However, when “certain men” also came from Jerusalem to visit the churches, Peter “drew back and separated himself” from the Gentile Christians because these visitors were part of “the circumcision party.” Members of the “circumcision party” had come to believe in Jesus, but also still thought that they needed to follow all the old Jewish laws and that Gentiles also needed to do the same, including being circumcised. According to this thinking, if the Gentile Christians had contact with the Jewish Christians, then everyone would become spiritually unclean. This also implied that salvation depended on faith in Jesus, but also upon still keeping all the Old Testament laws (Galatians 2:12).
Peter knew better than this, but he “feared” these people and did not want to get into conflict with them over this issue. He decided to avoid this by keeping a distance from Gentile Christians and especially by not eating with them.
Peter sometimes had this weakness in the past, when he was afraid of others and what they might think and do. Peter had said he would stand by Jesus always; but when Jesus was arrested, Peter (and the other disciples) ran away in fear. Jesus had warned Peter that he would deny his connection with Him. Peter was sure he would never do such a thing, yet he denied three times that he even knew Jesus, when he was confronted and feared what would happen to him. (See Mark 14:26-30, 43, 50, 66-72.)
What Peter did also set a very negative example for the rest of the Jewish Christians, who began to follow Peter and not associate with or eat with the Gentile Christians. Even Barnabas “was led astray” by this action of Peter. He must have “backed off” in some ways from the very Gentile Christians he had been sharing the faith with (Galatians 2:13).
Think about what these actions might have implied. Were the Gentile Christians inferior Christians? Were they “polluting" Jewish Christians just by being around them? Were they not even actually Christians, unless they were circumcised and started following all the Jewish rules?
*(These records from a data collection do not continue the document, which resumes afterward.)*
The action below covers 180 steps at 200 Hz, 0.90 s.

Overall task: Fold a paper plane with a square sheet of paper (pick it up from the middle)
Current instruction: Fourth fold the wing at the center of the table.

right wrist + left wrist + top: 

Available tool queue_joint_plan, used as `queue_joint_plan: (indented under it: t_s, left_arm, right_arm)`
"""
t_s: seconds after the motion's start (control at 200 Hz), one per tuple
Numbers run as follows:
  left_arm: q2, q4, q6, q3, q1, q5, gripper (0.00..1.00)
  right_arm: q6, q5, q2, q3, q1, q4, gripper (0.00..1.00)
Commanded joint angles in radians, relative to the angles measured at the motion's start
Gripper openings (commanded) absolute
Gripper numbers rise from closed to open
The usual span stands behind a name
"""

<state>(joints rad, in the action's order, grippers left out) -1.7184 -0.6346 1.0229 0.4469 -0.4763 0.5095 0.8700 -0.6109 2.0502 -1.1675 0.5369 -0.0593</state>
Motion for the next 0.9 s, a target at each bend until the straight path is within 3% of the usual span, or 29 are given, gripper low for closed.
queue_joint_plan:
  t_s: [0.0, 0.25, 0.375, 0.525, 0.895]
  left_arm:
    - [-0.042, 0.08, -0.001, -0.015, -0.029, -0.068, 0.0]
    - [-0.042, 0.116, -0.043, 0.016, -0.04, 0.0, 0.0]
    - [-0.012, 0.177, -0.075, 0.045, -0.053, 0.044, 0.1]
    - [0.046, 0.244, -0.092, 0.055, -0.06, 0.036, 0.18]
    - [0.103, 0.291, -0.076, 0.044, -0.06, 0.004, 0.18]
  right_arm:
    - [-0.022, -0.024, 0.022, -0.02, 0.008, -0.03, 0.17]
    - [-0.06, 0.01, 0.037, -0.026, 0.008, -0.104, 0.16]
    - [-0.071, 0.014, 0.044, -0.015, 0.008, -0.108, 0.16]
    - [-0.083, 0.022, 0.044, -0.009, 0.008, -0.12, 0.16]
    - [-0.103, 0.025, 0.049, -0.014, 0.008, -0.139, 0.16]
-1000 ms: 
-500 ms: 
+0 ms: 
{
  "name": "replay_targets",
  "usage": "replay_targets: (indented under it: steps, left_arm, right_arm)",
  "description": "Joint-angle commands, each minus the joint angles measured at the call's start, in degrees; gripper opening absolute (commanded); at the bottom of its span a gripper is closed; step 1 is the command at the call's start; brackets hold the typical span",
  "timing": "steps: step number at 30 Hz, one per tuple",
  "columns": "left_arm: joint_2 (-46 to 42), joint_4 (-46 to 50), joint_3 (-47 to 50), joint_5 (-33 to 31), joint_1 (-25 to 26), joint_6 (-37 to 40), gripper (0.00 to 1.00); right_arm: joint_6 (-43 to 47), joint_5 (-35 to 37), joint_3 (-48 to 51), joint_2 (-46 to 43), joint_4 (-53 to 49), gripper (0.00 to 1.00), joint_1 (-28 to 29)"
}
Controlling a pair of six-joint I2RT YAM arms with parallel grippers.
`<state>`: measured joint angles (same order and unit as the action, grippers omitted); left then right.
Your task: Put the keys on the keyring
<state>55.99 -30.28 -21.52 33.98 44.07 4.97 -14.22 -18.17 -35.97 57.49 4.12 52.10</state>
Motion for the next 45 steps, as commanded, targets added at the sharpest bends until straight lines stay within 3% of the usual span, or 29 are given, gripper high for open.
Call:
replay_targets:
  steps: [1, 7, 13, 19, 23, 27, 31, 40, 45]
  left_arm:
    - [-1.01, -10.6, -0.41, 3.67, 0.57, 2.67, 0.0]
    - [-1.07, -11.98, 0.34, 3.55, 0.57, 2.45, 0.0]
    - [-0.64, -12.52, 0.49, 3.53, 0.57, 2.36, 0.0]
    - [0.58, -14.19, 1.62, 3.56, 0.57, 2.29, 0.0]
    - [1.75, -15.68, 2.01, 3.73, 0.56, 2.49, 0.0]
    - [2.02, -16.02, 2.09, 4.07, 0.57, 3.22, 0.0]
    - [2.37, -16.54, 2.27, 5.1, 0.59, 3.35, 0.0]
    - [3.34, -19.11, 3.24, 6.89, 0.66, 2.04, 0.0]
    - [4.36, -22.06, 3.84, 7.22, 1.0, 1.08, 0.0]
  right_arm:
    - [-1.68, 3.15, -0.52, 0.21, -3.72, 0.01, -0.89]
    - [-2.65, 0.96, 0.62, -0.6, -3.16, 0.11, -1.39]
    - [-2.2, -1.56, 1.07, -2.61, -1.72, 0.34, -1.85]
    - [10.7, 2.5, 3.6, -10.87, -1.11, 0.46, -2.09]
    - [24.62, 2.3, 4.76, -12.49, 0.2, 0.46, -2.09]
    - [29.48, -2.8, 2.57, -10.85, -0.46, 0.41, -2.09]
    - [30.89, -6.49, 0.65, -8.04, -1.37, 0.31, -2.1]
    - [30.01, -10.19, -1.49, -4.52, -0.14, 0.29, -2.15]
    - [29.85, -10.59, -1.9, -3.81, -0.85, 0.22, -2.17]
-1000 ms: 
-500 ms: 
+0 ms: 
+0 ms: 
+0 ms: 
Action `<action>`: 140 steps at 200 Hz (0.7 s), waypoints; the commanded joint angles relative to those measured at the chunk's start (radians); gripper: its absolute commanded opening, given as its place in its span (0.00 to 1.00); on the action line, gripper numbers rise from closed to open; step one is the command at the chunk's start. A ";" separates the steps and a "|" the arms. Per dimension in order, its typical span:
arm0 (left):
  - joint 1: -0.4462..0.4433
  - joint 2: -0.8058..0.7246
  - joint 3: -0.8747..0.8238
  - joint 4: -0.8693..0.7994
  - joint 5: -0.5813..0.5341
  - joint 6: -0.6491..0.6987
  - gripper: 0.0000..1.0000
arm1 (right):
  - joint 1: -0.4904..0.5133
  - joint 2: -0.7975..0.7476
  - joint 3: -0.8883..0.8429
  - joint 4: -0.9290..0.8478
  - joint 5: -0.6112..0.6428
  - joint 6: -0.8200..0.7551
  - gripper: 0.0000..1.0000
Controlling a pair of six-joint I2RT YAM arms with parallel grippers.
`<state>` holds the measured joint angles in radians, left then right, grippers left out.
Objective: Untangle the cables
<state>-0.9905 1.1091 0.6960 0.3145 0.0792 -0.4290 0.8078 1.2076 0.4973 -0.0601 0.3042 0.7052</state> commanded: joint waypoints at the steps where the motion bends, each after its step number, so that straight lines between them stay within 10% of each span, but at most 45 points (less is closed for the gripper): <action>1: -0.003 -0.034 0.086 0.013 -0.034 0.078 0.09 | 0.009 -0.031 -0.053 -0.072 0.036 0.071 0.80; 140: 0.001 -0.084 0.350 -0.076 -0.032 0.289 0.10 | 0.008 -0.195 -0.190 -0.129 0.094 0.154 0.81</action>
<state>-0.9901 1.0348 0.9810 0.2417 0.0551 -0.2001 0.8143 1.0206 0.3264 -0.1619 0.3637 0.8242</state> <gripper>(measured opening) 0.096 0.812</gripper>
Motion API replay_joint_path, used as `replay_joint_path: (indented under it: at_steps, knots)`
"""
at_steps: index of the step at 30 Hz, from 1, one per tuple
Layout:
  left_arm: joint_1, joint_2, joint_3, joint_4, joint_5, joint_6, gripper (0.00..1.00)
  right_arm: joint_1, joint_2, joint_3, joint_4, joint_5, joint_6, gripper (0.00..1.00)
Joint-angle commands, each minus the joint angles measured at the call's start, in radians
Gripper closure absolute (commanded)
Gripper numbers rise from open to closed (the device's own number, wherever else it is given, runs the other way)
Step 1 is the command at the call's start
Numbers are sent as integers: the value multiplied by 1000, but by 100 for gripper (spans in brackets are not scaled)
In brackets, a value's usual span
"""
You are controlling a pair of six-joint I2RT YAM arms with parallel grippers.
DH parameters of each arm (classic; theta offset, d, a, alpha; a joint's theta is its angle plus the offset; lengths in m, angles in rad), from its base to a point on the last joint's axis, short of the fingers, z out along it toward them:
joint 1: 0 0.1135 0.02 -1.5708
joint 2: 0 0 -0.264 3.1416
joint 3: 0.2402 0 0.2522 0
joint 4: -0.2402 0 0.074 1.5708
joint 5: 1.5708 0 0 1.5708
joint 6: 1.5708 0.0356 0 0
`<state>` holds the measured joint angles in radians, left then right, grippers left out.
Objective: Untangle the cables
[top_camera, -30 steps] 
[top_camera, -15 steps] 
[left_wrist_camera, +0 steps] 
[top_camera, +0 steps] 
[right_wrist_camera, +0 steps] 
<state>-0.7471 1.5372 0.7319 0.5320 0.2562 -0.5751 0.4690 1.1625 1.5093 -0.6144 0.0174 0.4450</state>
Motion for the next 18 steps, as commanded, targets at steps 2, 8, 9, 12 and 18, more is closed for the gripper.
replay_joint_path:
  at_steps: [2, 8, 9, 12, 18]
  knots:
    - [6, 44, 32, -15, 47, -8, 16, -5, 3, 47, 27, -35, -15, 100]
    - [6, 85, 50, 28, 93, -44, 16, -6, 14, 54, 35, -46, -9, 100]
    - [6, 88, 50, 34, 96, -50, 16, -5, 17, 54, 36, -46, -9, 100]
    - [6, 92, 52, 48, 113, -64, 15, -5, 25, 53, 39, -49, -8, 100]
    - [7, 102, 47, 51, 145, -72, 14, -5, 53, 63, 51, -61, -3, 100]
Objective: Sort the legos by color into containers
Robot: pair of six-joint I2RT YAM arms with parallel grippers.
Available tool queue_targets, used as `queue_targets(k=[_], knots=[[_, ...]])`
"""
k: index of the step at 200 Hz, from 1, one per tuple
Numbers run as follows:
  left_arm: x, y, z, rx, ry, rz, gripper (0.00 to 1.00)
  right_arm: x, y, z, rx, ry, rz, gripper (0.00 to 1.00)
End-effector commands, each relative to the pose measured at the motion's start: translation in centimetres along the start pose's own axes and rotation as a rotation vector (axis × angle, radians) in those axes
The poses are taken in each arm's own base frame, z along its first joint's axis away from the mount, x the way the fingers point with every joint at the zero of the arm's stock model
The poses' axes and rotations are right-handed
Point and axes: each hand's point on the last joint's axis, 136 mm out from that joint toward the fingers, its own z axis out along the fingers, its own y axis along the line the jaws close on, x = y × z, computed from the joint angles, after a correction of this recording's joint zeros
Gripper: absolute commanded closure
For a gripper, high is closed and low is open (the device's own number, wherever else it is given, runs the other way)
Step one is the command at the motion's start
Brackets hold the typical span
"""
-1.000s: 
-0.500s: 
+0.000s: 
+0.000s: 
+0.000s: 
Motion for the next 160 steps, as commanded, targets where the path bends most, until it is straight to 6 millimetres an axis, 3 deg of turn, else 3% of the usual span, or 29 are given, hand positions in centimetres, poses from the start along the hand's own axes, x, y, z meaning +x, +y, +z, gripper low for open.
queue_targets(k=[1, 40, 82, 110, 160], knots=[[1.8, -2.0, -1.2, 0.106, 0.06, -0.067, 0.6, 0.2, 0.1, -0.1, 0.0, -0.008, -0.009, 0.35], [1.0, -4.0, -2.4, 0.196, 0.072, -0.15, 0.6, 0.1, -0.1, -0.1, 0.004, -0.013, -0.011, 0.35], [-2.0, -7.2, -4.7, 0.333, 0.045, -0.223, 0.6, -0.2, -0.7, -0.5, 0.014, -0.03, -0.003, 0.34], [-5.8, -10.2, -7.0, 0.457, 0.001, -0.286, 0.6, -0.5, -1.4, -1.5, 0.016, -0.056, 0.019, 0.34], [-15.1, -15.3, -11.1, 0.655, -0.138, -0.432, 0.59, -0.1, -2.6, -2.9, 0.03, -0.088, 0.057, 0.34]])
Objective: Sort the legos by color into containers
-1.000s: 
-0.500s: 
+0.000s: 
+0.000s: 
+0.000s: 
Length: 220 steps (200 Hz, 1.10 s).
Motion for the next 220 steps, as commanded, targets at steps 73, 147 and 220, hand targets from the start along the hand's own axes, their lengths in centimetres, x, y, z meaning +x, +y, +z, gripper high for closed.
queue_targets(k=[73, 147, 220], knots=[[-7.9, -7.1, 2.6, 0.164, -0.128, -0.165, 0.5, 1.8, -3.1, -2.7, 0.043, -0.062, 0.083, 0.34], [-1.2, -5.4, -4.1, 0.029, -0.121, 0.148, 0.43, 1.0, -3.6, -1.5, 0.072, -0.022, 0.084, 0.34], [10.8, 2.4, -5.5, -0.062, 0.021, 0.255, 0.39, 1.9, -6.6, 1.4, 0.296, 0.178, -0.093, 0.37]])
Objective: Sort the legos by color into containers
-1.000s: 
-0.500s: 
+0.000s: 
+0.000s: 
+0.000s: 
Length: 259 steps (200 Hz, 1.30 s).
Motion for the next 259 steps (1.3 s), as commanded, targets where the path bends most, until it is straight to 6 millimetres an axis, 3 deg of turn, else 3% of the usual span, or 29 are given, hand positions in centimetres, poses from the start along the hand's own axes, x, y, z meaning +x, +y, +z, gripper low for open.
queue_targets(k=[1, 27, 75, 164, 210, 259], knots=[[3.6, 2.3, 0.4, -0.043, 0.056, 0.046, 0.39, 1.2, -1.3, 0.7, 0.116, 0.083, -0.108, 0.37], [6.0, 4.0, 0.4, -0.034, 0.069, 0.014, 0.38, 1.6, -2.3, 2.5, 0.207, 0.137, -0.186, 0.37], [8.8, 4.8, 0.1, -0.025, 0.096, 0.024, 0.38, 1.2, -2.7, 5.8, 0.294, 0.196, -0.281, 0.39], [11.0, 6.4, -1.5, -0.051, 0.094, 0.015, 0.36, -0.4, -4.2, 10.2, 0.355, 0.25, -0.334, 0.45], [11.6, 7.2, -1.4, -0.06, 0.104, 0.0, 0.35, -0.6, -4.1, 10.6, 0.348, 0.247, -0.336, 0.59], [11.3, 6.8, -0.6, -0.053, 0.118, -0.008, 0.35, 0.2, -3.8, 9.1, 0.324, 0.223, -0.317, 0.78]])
Think of all the practical questions that these “hypocritical” actions also could raise for churches. Were separate churches needed for Jews and Gentiles, or at least separate places where Jew and Gentiles could sit without much contact with one another? We hear already in Acts 2, after 3,000 people were brought to faith in Jesus and were baptized at Pentecost, that the believers “devoted themselves to the apostles’ teaching and the fellowship, to the breaking of bread and the prayers” (Acts 2:42).
“The breaking of bread” refers especially to receiving the gift of the Lord’s Supper together. But we know that the early Christians also began to have a fellowship meal before the worship and communion, as they met in peoples’ homes. This would be something like what we call a “potluck” or “carry-in” meal, where food would be shared with one another, including the poor and needy who had nothing to bring, before the worship.
How could that have happened if Jews and non-Jews could not even eat together? How could people even receive Communion together, which is a very special kind of eating and drinking together, if non-Jews were “polluting“ Jews, just by being there. (See 1 Corinthians 11:17-22. Maybe some of the “divisions” in the church at Corinth were not just over important doctrinal issues or “the rich vs. the poor,” but over Jewish and non-Jewish issues and other ethnic issues still creating problems.)
Paul knew very quickly that what Peter was doing in Antioch was a very serious matter and that Peter needed to be “condemned” for it. That is why Paul used such strong language, calling Peter and others “hypocrites” and “opposed him to his face” very directly (Galatians 2:11, 13). Paul realized that the conduct of Peter and the Jewish Christians “was not in step with the truth of the Gospel.”
The Good News of salvation earned entirely by Jesus’ saving work and received simply by faith through the gift of God’s grace was in grave danger if people were required also to do other works of their own, whatever they were, truly to be saved (Galatians 2:14). Paul spent almost all of the rest of this letter teaching what salvation by God’s grace alone through Christ really meant and what a joy it is.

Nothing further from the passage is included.